[Input material Boundary: Start]

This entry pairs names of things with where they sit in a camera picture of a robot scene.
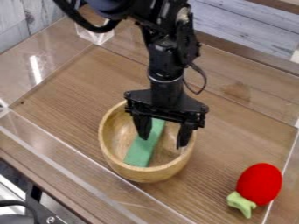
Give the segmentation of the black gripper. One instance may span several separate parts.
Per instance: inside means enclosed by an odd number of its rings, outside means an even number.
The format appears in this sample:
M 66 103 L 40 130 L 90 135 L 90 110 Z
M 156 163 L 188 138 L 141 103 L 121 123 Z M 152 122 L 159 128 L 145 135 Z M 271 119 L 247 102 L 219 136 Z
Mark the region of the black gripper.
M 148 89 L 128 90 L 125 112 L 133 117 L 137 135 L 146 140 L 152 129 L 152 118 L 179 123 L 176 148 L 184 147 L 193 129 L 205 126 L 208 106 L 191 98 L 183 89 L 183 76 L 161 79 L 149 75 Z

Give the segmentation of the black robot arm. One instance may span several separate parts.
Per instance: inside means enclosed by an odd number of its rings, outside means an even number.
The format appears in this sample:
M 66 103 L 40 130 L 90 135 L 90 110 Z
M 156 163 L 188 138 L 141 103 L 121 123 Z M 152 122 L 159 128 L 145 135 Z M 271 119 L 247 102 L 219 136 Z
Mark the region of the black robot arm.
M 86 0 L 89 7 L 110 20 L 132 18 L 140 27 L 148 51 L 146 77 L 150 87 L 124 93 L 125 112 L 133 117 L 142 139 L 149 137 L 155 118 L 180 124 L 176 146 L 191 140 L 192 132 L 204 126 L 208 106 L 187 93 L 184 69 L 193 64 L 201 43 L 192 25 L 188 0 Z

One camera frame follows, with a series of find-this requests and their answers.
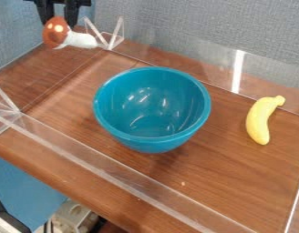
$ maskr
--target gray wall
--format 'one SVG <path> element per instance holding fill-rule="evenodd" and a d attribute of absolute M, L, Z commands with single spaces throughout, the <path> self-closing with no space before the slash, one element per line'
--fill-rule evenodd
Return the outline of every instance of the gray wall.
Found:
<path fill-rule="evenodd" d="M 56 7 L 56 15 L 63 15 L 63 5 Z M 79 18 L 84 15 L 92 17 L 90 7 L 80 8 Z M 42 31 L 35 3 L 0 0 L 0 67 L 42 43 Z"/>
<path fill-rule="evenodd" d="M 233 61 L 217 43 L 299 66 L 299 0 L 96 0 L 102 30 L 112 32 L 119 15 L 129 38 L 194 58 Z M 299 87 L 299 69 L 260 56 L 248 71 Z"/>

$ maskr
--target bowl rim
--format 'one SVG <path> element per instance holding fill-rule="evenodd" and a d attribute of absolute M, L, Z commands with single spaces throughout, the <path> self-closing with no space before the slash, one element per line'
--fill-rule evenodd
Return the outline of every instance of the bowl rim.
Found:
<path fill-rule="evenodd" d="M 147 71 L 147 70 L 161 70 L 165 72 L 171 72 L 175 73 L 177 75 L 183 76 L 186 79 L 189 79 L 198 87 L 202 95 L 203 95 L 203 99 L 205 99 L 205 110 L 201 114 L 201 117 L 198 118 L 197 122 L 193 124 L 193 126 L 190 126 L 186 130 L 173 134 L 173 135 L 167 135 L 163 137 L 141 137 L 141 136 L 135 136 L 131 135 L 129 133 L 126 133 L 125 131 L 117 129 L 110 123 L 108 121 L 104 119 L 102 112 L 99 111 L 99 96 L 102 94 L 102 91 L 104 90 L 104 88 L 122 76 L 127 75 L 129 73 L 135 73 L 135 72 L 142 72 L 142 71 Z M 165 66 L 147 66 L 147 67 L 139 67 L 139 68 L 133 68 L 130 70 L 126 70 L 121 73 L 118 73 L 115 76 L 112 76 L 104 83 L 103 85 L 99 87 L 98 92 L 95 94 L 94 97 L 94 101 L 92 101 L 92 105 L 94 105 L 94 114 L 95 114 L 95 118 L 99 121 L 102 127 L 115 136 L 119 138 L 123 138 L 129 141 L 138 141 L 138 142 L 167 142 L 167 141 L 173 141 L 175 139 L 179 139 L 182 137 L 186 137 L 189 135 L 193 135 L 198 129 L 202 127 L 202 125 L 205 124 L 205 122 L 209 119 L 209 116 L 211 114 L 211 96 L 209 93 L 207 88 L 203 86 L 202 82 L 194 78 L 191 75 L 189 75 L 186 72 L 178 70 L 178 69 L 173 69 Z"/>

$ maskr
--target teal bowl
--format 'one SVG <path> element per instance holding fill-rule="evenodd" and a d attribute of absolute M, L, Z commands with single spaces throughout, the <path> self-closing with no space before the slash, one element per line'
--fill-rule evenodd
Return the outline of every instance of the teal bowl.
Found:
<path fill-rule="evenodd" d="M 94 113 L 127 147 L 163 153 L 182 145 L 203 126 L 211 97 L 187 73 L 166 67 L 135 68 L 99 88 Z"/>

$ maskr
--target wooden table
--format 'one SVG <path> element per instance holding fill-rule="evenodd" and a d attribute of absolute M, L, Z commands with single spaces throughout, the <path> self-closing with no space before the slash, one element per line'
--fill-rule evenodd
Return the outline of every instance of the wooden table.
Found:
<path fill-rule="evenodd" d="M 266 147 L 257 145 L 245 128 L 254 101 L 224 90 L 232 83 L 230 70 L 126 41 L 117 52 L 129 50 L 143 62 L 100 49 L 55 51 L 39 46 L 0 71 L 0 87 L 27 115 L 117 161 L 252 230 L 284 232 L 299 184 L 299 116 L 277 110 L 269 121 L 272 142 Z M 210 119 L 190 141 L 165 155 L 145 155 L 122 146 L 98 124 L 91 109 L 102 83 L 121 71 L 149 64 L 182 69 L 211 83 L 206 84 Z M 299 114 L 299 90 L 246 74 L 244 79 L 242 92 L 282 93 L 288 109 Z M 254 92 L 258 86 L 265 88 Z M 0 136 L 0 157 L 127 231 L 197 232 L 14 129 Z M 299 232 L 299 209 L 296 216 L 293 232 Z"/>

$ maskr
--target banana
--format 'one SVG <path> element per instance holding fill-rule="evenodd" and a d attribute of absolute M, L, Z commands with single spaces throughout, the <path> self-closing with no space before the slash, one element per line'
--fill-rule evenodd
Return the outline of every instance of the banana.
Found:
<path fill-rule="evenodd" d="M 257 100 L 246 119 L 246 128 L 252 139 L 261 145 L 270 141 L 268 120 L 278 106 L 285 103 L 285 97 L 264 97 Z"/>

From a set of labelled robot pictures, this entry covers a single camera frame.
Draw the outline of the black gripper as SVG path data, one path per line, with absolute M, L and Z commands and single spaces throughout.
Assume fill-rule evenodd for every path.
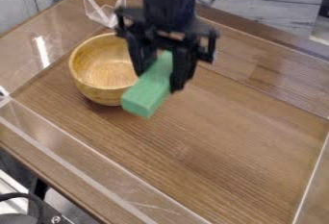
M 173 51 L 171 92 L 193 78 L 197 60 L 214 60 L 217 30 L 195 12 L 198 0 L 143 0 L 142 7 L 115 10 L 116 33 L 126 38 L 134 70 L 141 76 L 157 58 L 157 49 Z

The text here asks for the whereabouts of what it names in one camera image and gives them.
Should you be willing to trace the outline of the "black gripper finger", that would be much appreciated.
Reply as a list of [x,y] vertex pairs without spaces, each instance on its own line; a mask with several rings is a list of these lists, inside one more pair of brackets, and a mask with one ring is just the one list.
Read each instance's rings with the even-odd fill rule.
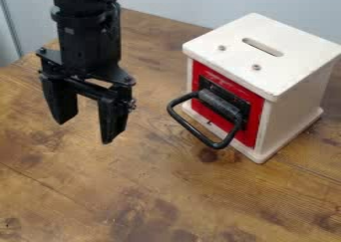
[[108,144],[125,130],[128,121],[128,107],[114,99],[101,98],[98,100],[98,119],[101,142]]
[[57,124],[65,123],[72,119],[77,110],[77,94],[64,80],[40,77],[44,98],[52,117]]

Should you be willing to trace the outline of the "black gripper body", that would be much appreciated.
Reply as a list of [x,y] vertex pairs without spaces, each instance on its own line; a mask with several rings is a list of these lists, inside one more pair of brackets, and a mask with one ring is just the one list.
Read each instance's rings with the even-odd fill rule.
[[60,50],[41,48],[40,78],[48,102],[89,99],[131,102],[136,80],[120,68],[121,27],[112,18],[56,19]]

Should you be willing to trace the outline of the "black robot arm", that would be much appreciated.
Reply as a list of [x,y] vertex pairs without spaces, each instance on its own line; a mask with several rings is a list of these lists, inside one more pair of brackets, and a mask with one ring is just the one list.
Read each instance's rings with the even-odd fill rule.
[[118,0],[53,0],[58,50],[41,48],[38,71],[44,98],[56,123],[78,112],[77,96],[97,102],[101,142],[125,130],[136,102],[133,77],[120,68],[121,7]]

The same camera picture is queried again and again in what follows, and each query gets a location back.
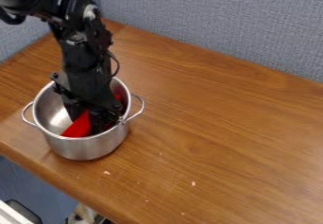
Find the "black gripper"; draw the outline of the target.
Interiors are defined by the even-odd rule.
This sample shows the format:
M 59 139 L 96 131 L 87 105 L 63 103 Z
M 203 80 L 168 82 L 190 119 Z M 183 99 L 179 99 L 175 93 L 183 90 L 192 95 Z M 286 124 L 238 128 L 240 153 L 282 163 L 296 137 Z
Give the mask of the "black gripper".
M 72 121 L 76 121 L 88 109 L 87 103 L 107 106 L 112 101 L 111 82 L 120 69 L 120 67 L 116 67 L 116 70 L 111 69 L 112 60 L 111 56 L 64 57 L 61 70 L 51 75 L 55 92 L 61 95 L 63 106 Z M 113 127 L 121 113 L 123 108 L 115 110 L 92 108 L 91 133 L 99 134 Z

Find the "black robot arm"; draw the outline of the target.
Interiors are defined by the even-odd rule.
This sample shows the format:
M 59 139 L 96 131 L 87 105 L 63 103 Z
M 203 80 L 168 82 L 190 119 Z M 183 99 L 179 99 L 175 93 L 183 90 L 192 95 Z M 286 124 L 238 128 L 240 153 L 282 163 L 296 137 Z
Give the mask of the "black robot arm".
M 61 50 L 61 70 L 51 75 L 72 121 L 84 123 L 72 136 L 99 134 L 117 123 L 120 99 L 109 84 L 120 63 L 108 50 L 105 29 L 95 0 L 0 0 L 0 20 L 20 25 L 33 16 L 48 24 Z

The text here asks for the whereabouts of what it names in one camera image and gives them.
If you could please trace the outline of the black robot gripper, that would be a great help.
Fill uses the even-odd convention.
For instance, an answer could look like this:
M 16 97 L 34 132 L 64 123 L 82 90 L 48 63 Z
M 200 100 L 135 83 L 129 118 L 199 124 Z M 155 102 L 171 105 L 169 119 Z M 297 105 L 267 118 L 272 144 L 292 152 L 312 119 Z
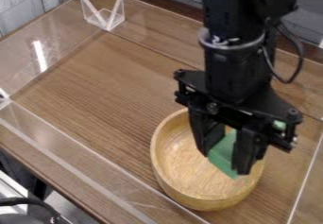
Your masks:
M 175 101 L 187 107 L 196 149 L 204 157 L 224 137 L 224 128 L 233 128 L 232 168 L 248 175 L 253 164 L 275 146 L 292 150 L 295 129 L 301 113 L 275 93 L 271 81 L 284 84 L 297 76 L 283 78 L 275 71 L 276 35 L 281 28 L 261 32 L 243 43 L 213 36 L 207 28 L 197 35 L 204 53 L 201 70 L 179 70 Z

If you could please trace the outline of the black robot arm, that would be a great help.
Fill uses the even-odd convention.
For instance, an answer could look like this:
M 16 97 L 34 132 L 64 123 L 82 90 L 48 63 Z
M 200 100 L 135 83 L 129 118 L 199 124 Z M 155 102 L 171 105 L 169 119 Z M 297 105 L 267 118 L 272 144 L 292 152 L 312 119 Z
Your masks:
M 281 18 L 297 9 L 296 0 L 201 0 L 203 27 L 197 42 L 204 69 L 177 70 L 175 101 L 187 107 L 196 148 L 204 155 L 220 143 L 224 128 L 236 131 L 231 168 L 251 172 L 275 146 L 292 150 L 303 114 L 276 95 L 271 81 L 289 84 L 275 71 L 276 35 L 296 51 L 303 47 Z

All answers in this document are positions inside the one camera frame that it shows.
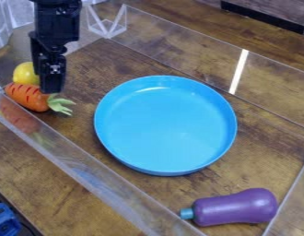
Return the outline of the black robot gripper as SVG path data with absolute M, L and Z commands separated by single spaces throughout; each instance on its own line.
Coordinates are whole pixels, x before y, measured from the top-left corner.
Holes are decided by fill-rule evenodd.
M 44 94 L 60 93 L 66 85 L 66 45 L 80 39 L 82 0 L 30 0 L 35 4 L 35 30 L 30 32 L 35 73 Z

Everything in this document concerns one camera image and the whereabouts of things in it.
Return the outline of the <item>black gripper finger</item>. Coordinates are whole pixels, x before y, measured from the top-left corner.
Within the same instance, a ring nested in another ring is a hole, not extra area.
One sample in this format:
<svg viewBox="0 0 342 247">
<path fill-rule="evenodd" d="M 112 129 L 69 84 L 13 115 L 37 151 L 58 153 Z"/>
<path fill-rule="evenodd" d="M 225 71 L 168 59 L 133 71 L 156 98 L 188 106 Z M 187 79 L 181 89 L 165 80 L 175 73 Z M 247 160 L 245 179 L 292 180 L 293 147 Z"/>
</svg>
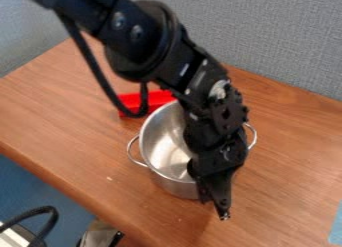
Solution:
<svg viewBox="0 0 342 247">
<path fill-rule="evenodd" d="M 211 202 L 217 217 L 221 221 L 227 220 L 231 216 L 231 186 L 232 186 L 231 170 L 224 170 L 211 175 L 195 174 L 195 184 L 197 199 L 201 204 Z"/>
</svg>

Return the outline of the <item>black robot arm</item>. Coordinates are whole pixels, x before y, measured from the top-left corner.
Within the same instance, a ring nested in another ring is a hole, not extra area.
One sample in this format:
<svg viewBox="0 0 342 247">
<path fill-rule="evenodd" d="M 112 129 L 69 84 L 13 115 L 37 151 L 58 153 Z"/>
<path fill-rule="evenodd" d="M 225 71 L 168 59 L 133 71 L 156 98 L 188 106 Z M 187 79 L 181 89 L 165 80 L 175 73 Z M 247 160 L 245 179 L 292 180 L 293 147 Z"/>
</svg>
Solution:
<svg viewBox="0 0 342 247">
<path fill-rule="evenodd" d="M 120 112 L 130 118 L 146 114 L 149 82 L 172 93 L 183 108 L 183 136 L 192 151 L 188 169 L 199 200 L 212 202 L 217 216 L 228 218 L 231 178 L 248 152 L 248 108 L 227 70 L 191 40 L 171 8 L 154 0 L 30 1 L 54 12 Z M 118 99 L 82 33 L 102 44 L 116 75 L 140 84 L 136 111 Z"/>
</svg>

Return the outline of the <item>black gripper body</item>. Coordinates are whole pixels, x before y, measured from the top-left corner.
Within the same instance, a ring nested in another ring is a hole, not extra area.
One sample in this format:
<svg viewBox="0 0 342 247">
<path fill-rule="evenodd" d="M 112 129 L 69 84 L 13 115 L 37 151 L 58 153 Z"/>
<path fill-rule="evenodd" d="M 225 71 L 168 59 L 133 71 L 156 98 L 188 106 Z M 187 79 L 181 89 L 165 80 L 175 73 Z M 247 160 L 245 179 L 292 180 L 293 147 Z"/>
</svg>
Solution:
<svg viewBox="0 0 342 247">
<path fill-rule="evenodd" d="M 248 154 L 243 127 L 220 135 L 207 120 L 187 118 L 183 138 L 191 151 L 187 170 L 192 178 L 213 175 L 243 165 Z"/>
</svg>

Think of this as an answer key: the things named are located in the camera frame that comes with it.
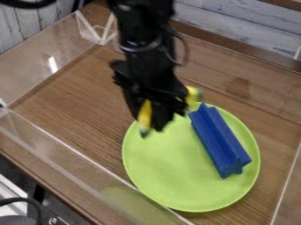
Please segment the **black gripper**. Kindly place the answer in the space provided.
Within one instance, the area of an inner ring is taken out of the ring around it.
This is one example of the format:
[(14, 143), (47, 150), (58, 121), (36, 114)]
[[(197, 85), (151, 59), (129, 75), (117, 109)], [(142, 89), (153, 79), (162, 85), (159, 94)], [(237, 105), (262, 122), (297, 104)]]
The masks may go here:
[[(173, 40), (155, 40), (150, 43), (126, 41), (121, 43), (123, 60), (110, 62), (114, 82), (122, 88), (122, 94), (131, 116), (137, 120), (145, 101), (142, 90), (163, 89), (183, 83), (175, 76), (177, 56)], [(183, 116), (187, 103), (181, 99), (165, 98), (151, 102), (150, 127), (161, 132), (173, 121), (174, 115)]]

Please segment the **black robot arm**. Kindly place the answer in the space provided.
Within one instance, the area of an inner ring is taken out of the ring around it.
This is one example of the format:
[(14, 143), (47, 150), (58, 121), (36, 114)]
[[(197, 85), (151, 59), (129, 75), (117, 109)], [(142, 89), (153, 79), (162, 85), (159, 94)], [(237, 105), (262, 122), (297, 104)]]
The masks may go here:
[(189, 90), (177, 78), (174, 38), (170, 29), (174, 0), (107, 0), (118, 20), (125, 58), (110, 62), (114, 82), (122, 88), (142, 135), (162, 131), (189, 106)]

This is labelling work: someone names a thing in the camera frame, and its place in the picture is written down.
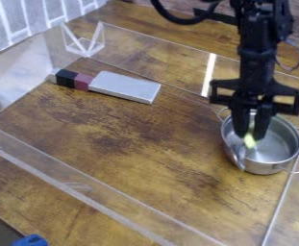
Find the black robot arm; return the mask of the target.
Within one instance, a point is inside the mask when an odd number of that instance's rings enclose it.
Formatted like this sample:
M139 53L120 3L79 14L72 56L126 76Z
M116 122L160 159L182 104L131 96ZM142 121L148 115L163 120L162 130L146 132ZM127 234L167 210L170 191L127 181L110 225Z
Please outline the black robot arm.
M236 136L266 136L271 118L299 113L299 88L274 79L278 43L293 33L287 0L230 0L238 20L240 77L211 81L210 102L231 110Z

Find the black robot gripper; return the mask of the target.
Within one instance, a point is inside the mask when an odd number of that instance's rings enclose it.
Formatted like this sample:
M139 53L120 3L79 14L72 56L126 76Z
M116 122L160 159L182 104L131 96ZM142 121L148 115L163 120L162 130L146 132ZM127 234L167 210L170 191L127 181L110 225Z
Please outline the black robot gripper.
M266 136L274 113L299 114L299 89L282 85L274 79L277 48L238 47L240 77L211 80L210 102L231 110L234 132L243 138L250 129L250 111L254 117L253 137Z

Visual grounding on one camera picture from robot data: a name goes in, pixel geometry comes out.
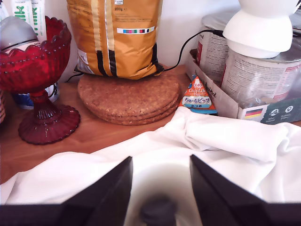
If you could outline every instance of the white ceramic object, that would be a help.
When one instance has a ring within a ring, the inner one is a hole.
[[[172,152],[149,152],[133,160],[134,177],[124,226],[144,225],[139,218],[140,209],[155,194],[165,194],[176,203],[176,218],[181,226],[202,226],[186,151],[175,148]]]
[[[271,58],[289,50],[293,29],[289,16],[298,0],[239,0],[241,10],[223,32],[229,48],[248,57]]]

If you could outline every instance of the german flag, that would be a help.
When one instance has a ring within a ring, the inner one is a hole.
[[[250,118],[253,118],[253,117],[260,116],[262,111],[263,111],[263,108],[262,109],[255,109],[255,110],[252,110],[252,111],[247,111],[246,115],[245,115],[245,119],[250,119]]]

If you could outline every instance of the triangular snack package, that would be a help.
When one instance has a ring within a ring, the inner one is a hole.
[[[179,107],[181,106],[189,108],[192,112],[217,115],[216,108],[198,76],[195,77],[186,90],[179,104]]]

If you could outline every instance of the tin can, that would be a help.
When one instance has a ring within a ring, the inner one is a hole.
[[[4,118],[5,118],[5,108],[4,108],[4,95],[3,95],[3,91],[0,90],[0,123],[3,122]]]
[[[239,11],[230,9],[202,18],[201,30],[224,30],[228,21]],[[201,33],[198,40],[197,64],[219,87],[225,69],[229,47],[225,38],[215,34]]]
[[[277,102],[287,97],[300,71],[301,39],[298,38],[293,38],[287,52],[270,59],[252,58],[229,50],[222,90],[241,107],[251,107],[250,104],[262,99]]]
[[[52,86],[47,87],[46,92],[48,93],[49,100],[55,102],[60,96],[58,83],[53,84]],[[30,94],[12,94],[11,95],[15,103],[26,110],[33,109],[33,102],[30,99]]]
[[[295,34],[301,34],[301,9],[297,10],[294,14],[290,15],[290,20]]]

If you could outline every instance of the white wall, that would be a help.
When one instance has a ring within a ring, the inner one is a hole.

[Input material Boundary: End]

→ What the exercise asks: The answer is the lines above, word for word, from the first one through the one containing "Return the outline of every instance of the gray"; it includes no pictures.

→ Exercise output:
This entry pairs names of things with where they sit in a camera picture of a robot scene.
Give the segmentation of the black gripper. One instance may span several separate parts.
Per instance: inside means enclosed by an odd number of its rings, outside means an even number.
The format appears in this sample:
M 66 103 L 40 130 L 90 135 L 90 110 Z
M 156 163 L 188 138 L 141 103 L 121 123 Z M 152 122 L 159 128 L 145 135 Z M 271 119 L 247 102 L 219 136 Z
Mark the region of the black gripper.
M 148 89 L 128 90 L 125 112 L 133 117 L 137 135 L 146 140 L 152 129 L 152 118 L 179 123 L 176 148 L 184 147 L 193 129 L 205 126 L 208 106 L 191 98 L 183 89 L 183 76 L 161 79 L 149 75 Z

Give the segmentation of the black robot arm. One instance may span several separate parts.
Per instance: inside means enclosed by an odd number of its rings, outside means an even number.
The format appears in this sample:
M 66 103 L 40 130 L 90 135 L 90 110 Z
M 156 163 L 188 138 L 141 103 L 121 123 Z M 152 122 L 159 128 L 145 135 Z M 271 119 L 247 102 L 219 136 Z
Mark the region of the black robot arm.
M 86 0 L 89 7 L 110 20 L 132 18 L 140 27 L 148 51 L 146 77 L 150 87 L 124 93 L 125 112 L 133 117 L 142 139 L 149 137 L 155 118 L 180 124 L 176 146 L 191 140 L 192 132 L 204 126 L 208 106 L 187 93 L 184 69 L 193 64 L 201 43 L 192 25 L 188 0 Z

One camera frame follows, with a series of find-this requests and their answers.
$ maskr
--target gray wall
--format 'one SVG <path> element per instance holding fill-rule="evenodd" and a d attribute of absolute M, L, Z commands with single spaces throughout, the <path> self-closing with no space before the slash, one element per line'
--fill-rule evenodd
Return the outline of every instance of the gray wall.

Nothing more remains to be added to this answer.